Em uma entrevista recente em seu escritório de escrita, a uma curta caminhada de seu apartamento e da Sociedade, Caro observou um artefato na exposição - um guardanapo no qual ele havia rabiscado algumas ideias sobre “Um Violinista no Telhado” e uma linha sobre crescer conhecendo todos que você encontra. Ele havia estado conversando com algumas mulheres do Bronx deslocadas pela estrada de Moses e observou como seus destinos poderiam ser comparados aos daqueles expulsados na Rússia pelo czar. Mas o que ele esperava que fosse um longo capítulo sobre o que aconteceu com eles tinha apenas 10 páginas.
“Lembro de escrever páginas daquele capítulo várias vezes,” ele disse. “Pensei que estava bom, mas estávamos chegando ao fim e precisávamos cortar mais 40.000 palavras e teve que ir embora.”
“The Power Broker” estabeleceu o modelo para as grandes ambições de Caro e prazos flexíveis. Ele pensou que passaria alguns meses no livro, mas precisou de mais de sete anos, levando tanto tempo que ele e Ina ficaram sem dinheiro e tiveram que vender sua casa. Sua formação era no jornalismo; ele era um repórter investigativo premiado com o Pulitzer pelo Newsday. Mas “The Power Broker” também foi influenciado por alguns dos romancistas do século XIX que ele admirava, especialmente Anthony Trollope, de quem sua esposa falou pela primeira vez.
A narrativa de Caro tem a escala, a base moral, os insights políticos e os personagens grandiosos - Moses acima de tudo - que ele admirava em obras de Trollope como “The Prime Minister.” Perguntado se “The Power Broker” poderia quase ser chamado de um romance do século XIX não ficcional, Caro respondeu: “Não quase.”
Quando “The Power Broker” foi publicado, Moses emitiu uma declaração de 23 páginas denunciando-o como cheio de “erros, acusações sem sustentação” e “ganchos aleatórios” e acusou Caro de ouvir muito de perto “alguns resmungões nas esquinas” e “motoristas de caminhão descontentes.” Mas a maioria dos críticos considerou o livro uma revelação e continua a classificá-lo como essencial para aqueles interessados em política, planejamento urbano ou história de Nova York. Admiradores incluem o presidente Barack Obama, que lembrou de ter ficado “hipnotizado” por ele ao conceder a Caro uma Medalha Nacional de Humanidades em 2010.
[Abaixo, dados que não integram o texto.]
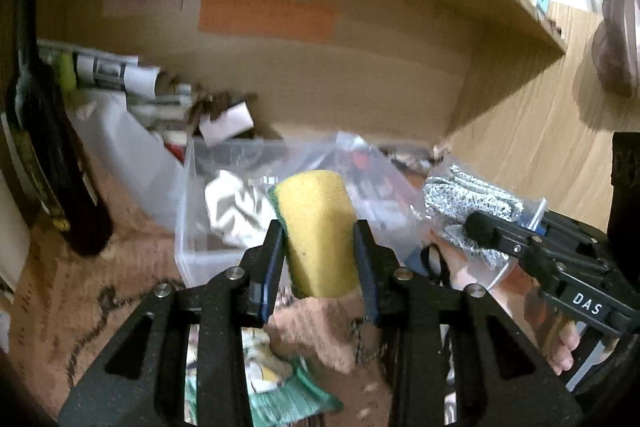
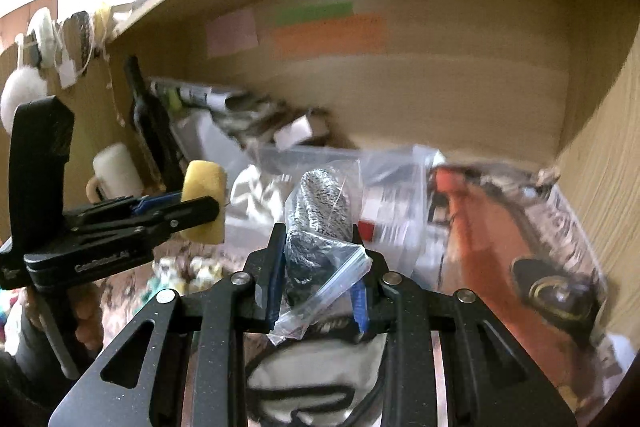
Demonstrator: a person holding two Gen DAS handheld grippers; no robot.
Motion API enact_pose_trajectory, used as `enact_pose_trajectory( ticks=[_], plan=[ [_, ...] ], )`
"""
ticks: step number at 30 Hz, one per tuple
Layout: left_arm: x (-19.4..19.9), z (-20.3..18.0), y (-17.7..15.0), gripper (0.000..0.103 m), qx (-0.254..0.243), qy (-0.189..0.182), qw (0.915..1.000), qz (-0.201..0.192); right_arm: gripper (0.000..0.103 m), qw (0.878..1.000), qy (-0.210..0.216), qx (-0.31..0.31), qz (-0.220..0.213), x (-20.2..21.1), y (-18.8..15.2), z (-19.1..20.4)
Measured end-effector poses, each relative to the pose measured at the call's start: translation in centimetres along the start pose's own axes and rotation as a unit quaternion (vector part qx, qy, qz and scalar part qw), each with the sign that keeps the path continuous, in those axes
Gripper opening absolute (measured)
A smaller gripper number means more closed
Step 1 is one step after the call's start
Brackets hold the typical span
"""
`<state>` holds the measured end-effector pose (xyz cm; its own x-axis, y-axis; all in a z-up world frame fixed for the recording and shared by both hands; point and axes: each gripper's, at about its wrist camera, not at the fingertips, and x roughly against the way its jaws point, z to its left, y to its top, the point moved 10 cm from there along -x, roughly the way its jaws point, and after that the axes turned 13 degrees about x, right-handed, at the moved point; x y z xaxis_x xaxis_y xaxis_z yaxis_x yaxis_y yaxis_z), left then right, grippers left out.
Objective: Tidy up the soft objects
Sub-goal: 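Lower the yellow sponge into the box with the left gripper while the right releases the steel wool bag there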
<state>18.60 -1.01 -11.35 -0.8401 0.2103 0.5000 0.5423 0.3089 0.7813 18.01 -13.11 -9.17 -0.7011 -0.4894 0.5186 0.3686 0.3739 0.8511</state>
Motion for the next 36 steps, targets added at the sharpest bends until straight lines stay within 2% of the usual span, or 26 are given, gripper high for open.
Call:
enact_pose_trajectory(
  ticks=[5,12,17,25,29,33,36],
  plan=[
    [-0.6,-0.2,2.4,0.035,0.003,0.003,0.9999,-0.014,0.025,1.000,-0.019,-0.002,-0.019,-0.7,2.0,-1.5],
    [-3.2,0.1,4.5,0.035,0.008,0.015,0.9998,-0.010,0.025,1.000,-0.026,-0.016,-0.005,-3.7,2.7,-3.5],
    [-6.2,0.6,4.3,0.035,0.014,0.023,0.9994,0.024,0.025,0.999,-0.033,-0.015,0.021,-6.4,2.2,-4.5],
    [-11.9,1.6,1.0,0.035,0.035,0.023,0.9918,0.121,0.026,0.996,-0.034,-0.015,0.075,-10.2,-0.2,-5.1],
    [-13.3,2.3,-0.1,0.035,0.030,0.041,0.9893,0.137,0.026,0.995,-0.031,-0.010,0.091,-10.9,-0.9,-5.0],
    [-13.7,2.7,-0.3,0.038,0.040,0.043,0.9877,0.145,0.027,0.994,-0.028,0.001,0.105,-11.8,-1.4,-4.6],
    [-13.4,2.7,-0.3,0.045,0.043,0.040,0.9871,0.149,0.037,0.994,-0.026,0.005,0.110,-11.8,-1.5,-4.4]
  ],
)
Até Jacobs o perdoou por não mencioná-la. Em uma carta de 1974 exibida na exposição, ela agradeceu a Caro por enviar-lhe uma cópia e expressou sua gratidão por seus esforços.
“Não tenho dúvidas de que muitos leitores vão sentir o mesmo que eu - nós lhe devemos uma dívida tremenda por todos esses anos de trabalho árduo, bom senso, curiosidade incansável e compaixão,” ela escreveu. “Que relato é esse dos predicamentos humanos; ele se equipara aos grandes romances.”